Work to complete >> Each line of the data should be given again exactly.

Source material >>
──────────

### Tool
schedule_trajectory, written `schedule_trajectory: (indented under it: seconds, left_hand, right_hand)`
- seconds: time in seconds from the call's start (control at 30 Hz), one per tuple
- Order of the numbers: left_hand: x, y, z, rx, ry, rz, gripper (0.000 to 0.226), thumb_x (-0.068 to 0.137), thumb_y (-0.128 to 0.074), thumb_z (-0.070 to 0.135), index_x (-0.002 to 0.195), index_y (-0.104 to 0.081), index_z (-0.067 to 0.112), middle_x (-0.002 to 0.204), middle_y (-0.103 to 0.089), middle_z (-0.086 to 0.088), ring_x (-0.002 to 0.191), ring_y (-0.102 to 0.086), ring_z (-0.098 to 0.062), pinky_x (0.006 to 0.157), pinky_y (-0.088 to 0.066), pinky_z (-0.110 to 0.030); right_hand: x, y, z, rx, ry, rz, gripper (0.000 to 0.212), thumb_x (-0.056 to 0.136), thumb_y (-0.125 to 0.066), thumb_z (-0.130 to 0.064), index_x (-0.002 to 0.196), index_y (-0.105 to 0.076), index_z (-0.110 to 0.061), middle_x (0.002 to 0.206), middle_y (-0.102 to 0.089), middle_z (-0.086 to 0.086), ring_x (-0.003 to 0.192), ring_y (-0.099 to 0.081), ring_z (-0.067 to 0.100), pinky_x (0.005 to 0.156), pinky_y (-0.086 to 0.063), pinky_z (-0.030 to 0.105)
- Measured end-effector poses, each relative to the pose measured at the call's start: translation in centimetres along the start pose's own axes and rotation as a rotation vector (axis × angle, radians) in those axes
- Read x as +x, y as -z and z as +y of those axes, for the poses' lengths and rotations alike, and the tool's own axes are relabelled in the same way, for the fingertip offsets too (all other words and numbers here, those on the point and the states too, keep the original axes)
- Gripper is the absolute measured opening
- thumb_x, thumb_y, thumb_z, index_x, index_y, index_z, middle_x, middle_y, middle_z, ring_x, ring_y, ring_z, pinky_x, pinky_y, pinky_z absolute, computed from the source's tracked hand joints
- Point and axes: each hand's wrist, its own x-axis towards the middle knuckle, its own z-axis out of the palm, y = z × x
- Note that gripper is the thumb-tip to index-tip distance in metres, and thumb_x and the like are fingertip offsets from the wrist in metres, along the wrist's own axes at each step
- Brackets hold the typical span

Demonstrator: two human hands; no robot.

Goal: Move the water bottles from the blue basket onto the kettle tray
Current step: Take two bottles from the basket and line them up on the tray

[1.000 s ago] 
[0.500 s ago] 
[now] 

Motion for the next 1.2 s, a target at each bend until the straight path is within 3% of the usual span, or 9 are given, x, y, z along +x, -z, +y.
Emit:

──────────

Solution to this task >>
### Tool
schedule_trajectory, written `schedule_trajectory: (indented under it: seconds, left_hand, right_hand)`
- seconds: time in seconds from the call's start (control at 30 Hz), one per tuple
- Order of the numbers: left_hand: x, y, z, rx, ry, rz, gripper (0.000 to 0.226), thumb_x (-0.068 to 0.137), thumb_y (-0.128 to 0.074), thumb_z (-0.070 to 0.135), index_x (-0.002 to 0.195), index_y (-0.104 to 0.081), index_z (-0.067 to 0.112), middle_x (-0.002 to 0.204), middle_y (-0.103 to 0.089), middle_z (-0.086 to 0.088), ring_x (-0.002 to 0.191), ring_y (-0.102 to 0.086), ring_z (-0.098 to 0.062), pinky_x (0.006 to 0.157), pinky_y (-0.088 to 0.066), pinky_z (-0.110 to 0.030); right_hand: x, y, z, rx, ry, rz, gripper (0.000 to 0.212), thumb_x (-0.056 to 0.136), thumb_y (-0.125 to 0.066), thumb_z (-0.130 to 0.064), index_x (-0.002 to 0.196), index_y (-0.105 to 0.076), index_z (-0.110 to 0.061), middle_x (0.002 to 0.206), middle_y (-0.102 to 0.089), middle_z (-0.086 to 0.086), ring_x (-0.003 to 0.192), ring_y (-0.099 to 0.081), ring_z (-0.067 to 0.100), pinky_x (0.005 to 0.156), pinky_y (-0.086 to 0.063), pinky_z (-0.030 to 0.105)
- Measured end-effector poses, each relative to the pose measured at the call's start: translation in centimetres along the start pose's own axes and rotation as a rotation vector (axis × angle, radians) in those axes
- Read x as +x, y as -z and z as +y of those axes, for the poses' lengths and rotations alike, and the tool's own axes are relabelled in the same way, for the fingertip offsets too (all other words and numbers here, those on the point and the states too, keep the original axes)
- Gripper is the absolute measured opening
- thumb_x, thumb_y, thumb_z, index_x, index_y, index_z, middle_x, middle_y, middle_z, ring_x, ring_y, ring_z, pinky_x, pinky_y, pinky_z absolute, computed from the source's tracked hand joints
- Point and axes: each hand's wrist, its own x-axis towards the middle knuckle, its own z-axis out of the palm, y = z × x
- Note that gripper is the thumb-tip to index-tip distance in metres, and thumb_x and the like are fingertip offsets from the wrist in metres, along the wrist's own axes at each step
- Brackets hold the typical span

Demonstrator: two human hands; no robot.

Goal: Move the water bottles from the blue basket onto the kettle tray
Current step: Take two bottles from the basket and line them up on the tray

[1.000 s ago] 
[0.500 s ago] 
[now] 

Motion for the next 1.2 s, a target at each bend until the straight path is within 3% of the usual span, or 9 are given, x, y, z along +x, -z, +y.
Emit:

There is nothing more to the exercise.